**Task requirements:** Check each line of the entries. Copy the ones that contain the string "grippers".

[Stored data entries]
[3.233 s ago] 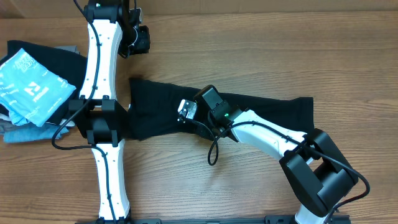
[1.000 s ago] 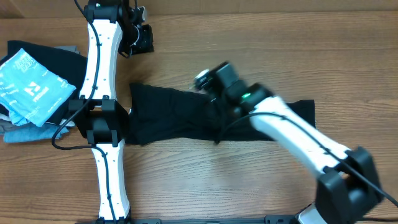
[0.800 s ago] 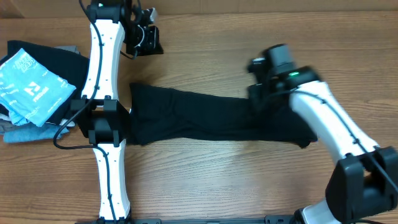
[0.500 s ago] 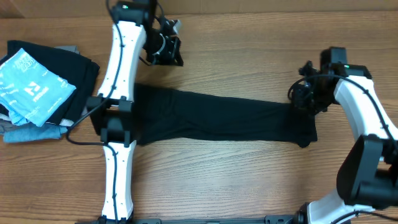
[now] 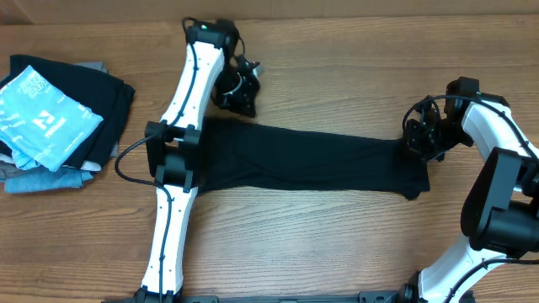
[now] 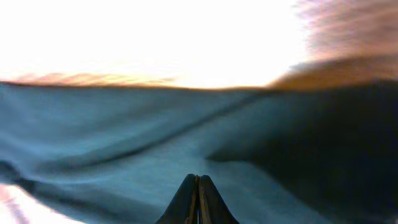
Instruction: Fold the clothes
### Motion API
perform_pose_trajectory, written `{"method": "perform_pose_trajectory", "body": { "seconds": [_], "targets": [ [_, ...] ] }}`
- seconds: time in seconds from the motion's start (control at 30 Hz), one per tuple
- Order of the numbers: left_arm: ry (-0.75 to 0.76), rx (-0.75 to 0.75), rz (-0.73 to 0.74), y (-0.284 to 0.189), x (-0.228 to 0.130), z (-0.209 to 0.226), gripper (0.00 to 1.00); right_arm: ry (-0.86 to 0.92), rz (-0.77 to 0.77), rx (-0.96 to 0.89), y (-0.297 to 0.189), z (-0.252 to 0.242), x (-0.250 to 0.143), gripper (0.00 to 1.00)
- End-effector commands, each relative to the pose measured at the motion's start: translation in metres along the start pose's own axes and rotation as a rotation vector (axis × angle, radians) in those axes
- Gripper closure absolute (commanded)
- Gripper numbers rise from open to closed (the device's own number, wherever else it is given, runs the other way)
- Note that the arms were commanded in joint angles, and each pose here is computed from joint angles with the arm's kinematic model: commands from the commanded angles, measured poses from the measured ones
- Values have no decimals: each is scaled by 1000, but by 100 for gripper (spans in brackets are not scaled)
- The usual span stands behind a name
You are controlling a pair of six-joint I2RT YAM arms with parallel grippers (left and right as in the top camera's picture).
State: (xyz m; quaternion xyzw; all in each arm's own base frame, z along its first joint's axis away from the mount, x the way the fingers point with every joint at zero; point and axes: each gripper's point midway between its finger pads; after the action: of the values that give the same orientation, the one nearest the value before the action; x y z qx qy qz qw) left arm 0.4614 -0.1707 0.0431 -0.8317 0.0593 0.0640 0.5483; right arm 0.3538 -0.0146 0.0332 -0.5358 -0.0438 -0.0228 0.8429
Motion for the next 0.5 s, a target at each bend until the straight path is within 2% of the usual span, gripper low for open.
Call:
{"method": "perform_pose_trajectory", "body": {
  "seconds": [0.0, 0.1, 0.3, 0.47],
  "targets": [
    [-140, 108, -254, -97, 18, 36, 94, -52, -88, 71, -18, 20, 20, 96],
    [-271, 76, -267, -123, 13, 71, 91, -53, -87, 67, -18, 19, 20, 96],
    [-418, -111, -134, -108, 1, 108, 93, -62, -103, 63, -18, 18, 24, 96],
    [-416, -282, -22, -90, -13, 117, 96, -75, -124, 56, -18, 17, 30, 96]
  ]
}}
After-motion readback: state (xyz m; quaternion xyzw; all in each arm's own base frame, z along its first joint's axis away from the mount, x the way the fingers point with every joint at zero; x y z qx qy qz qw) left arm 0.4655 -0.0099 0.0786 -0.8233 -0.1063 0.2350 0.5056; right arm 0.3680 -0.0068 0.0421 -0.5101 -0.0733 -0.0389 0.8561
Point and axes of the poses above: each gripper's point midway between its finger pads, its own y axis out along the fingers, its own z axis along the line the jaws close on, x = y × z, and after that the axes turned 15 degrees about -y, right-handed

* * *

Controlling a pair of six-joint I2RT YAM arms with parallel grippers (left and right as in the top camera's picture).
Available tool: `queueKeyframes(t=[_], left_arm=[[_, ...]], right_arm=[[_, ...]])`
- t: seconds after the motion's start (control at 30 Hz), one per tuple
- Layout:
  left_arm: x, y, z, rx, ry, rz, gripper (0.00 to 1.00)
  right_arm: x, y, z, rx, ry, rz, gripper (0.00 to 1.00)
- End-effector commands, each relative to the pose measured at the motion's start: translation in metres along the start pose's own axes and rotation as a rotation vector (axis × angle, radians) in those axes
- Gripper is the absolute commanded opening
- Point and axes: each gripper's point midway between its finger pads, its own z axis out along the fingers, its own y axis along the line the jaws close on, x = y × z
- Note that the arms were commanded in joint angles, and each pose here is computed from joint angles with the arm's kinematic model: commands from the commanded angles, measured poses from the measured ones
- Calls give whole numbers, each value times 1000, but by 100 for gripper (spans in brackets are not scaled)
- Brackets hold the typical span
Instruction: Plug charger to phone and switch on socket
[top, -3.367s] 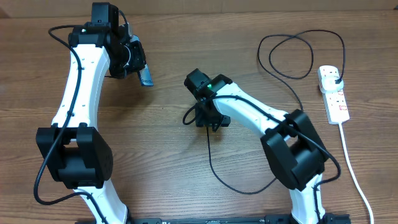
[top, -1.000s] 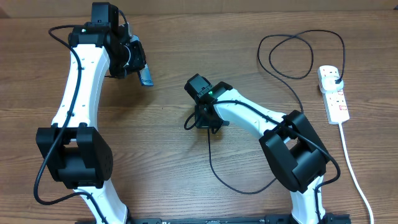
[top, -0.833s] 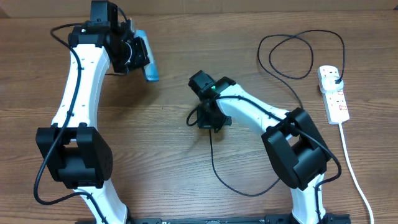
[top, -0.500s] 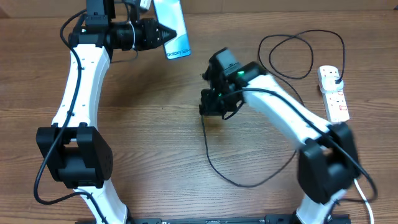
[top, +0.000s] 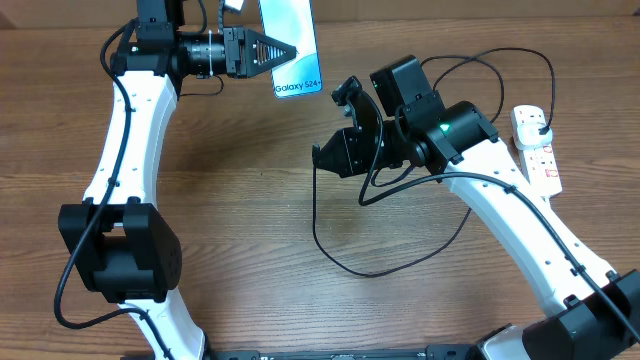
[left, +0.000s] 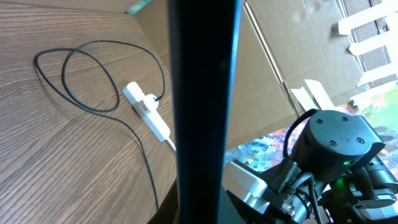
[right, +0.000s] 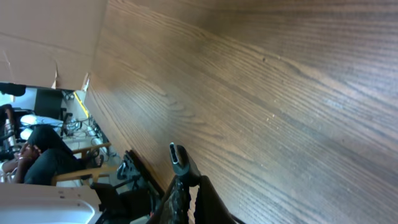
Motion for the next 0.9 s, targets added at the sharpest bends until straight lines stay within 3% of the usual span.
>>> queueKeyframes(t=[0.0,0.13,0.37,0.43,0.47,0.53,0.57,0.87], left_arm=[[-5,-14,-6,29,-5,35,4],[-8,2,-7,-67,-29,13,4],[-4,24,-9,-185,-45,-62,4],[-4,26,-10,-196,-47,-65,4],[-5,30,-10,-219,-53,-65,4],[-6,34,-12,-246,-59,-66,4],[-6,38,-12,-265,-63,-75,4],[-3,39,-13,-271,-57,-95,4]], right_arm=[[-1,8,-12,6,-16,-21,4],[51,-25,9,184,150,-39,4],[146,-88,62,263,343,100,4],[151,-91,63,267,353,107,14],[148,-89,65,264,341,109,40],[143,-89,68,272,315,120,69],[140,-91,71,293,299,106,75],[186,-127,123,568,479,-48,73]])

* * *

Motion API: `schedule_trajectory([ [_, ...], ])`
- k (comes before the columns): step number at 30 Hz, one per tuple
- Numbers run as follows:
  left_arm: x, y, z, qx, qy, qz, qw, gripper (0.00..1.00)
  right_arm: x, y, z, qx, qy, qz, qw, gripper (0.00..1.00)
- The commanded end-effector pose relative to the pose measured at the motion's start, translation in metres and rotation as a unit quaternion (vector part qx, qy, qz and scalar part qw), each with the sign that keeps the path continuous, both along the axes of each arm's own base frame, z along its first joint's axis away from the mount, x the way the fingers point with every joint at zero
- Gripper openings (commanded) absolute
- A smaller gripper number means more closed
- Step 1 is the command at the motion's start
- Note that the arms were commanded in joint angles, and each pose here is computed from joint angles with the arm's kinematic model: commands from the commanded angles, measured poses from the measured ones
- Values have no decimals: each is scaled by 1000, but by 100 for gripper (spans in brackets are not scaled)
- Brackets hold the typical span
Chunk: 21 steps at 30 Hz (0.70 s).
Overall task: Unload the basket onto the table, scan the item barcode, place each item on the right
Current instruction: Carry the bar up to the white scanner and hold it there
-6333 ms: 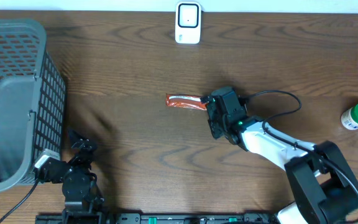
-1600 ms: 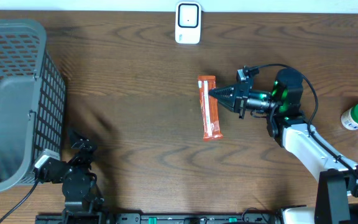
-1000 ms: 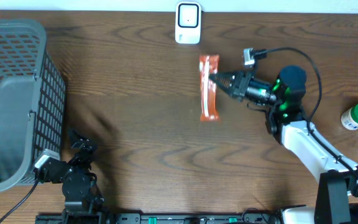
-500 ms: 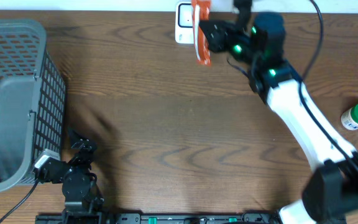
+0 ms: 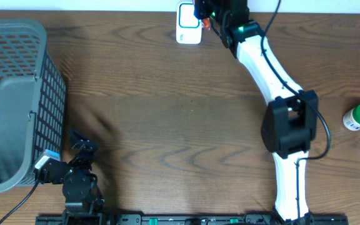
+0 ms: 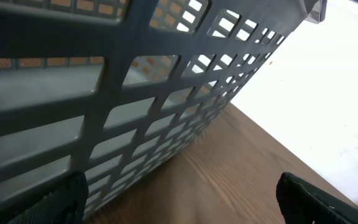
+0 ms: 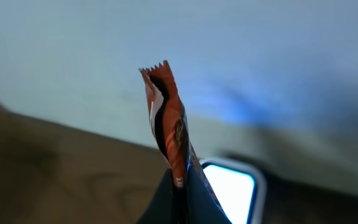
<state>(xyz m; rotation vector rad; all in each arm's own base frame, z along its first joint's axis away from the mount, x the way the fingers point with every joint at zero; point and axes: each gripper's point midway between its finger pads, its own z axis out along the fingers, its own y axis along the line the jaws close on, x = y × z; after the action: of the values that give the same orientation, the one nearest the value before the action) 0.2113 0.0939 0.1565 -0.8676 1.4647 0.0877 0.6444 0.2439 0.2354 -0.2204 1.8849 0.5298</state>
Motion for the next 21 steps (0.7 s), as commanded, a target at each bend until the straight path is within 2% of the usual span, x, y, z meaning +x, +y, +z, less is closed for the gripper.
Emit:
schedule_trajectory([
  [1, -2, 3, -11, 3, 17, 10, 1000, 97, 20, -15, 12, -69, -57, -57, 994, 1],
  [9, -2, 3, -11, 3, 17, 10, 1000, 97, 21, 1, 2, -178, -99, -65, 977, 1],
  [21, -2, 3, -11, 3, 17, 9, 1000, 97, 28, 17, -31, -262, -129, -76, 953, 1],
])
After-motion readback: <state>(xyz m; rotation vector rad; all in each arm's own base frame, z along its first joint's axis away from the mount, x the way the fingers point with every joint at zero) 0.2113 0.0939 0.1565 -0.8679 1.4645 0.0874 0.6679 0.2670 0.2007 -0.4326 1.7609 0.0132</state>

**Worked solution:**
You are controlling a pair of six-joint I2RT YAM arms with parallel grippers (left and right as in the top camera's picture).
Controlling a pair of six-joint I2RT YAM arms with parallel grippers (left and right as in the top camera's picture).

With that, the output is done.